Tip 6: Follow the Rule of Thirds
The ‘Rule of Thirds’ is helpful in creating a balanced composition, which is essential for landscape photography. According to this rule, you are supposed to divide any composition into three parts by imagining lines passing across it. Now, you have to set the frame such that the areas or objects you wish to focus on, lie on the intersection of these lines. This can be a useful tip for beginners in the field of landscape photography.

Tip 7: Capture Movement
The term ‘landscape’ generally brings serene images to our mind. However, objects in motion do form a part of many landscapes. Consider this. You climb a hill to capture the breathtaking view of the valley below. On your way back after having clicked some splendid shots, you suddenly come across a majestic waterfall. Being the nature lover that you are, would you not want to capture the beauty of its cascading waters? ‘But how?’, you may ask. Well, to capture moving elements in a landscape, you need to set a slow shutter speed. However, you must keep in mind that a slow shutter speed means more light reaching the lens. To counter this, you need to have a smaller aperture and use the right filters.

Tip 8: Be Patient
Patience is one of the key ingredients to stunning landscape photography. Rushing through the entire process would land you with images that might be good enough but never extraordinary. If shooting a masterpiece is what you are after, then you need to put in that extra effort. On reaching the location, just spend time in scouting for the perfect angle and wait for that time of the day when the lighting is just perfect.
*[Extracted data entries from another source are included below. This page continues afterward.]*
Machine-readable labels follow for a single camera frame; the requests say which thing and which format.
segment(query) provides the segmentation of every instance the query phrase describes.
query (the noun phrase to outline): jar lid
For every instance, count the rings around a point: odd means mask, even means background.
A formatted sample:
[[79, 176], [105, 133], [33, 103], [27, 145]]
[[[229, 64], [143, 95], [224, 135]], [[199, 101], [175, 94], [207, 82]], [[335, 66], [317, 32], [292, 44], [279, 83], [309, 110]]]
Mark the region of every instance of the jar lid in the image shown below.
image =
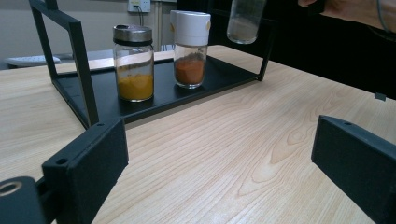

Tip 9: Shoot in RAW Format
Whenever you shoot landscape, do so in RAW format. This is because images captured in RAW format not only portray the minutest details of the landscape but also give you a wider scope for manipulating and enhancing the image with the help of image editing software such as Photoshop.

Tip 10: Learn to Use Lines and Points of Interest
To make a composition truly interesting and visually appealing, you need to add something that holds the viewer’s interest and kind of leads him into the picture. To bring out this effect in your composition, all you need to do is add an object of interest which can be anything as varied as a strange-looking tree to a weird-shaped sand dune, or even a cottage in the distance. Another way to lead the viewer into the photograph is the use of ‘leading lines’ that end up at the point of interest or the focal point. You can use winding lanes, streams, railway lines, etc to direct the viewer’s attention towards the focal point of the composition.

Quick Tips for Landscape Photography

In addition to the most important tips given above, there are a few more quick tips and tricks that might prove useful.

  • Use the histogram feature on your camera to determine the perfect exposure required for the shot.
  • Experiment with different locations and do not hesitate to explore unknown or uncharted territory.
  • Try experimenting with the different features on your camera.
  • Try shooting in black and white.
  • Pay attention to the position of the sky and the horizon in your composition.
  • Learn from the works of master photographers like Ansel Adams.

This was all about some effective landscape photography tips that will help you click that perfect shot you have always dreamed of. However, it’s not necessary that you go by the rules every time. Put your own ideas to use and who knows, you might just end up with something truly appreciable and indeed unique. After all, as the most famous landscape photographer Ansel Adams said, “There are no rules for good photographs, there are only good photographs.”